Your response must consist of the listing below, repeated exactly.

--------------------------------

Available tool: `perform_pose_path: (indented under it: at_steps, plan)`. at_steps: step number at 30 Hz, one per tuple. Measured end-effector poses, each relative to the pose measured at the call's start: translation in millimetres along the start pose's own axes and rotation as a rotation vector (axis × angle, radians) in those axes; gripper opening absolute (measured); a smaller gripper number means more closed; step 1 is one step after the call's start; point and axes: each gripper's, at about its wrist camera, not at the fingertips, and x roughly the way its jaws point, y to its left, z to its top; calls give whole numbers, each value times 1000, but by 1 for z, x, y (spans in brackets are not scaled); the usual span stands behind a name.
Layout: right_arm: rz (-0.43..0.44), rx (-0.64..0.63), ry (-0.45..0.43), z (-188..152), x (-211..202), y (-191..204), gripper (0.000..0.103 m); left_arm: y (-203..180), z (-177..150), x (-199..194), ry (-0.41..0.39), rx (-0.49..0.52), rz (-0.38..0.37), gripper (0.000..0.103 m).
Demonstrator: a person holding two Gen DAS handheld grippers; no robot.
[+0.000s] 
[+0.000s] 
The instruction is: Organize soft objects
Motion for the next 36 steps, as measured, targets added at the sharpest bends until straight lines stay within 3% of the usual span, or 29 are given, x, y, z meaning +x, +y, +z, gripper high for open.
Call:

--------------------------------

ANSWER SECTION:
Available tool: `perform_pose_path: (indented under it: at_steps, plan)`. at_steps: step number at 30 Hz, one per tuple. Measured end-effector poses, each relative to the pose measured at the call's start: translation in millimetres along the start pose's own axes and rotation as a rotation vector (axis × angle, radians) in those axes; gripper opening absolute (measured); a smaller gripper number means more closed; step 1 is one step after the call's start; point and axes: each gripper's, at about its wrist camera, not at the fingertips, and x roughly the way its jaws point, y to its left, z to its top; calls give whole numbers, each value times 1000, but by 1 for z, x, y (spans in brackets are not scaled); the usual span stands behind a name.
Layout: right_arm: rz (-0.43..0.44), rx (-0.64..0.63), ry (-0.45..0.43), z (-188..152), x (-211..202), y (-191..204), gripper (0.000..0.103 m); left_arm: y (-203..180), z (-177..150), x (-199..194), ry (-0.41..0.39), rx (-0.49..0.52), rz (-0.38..0.37), gripper (0.000..0.103 m).
Demonstrator: a person holding two Gen DAS handheld grippers; no robot.
[+0.000s] 
[+0.000s] 
The instruction is: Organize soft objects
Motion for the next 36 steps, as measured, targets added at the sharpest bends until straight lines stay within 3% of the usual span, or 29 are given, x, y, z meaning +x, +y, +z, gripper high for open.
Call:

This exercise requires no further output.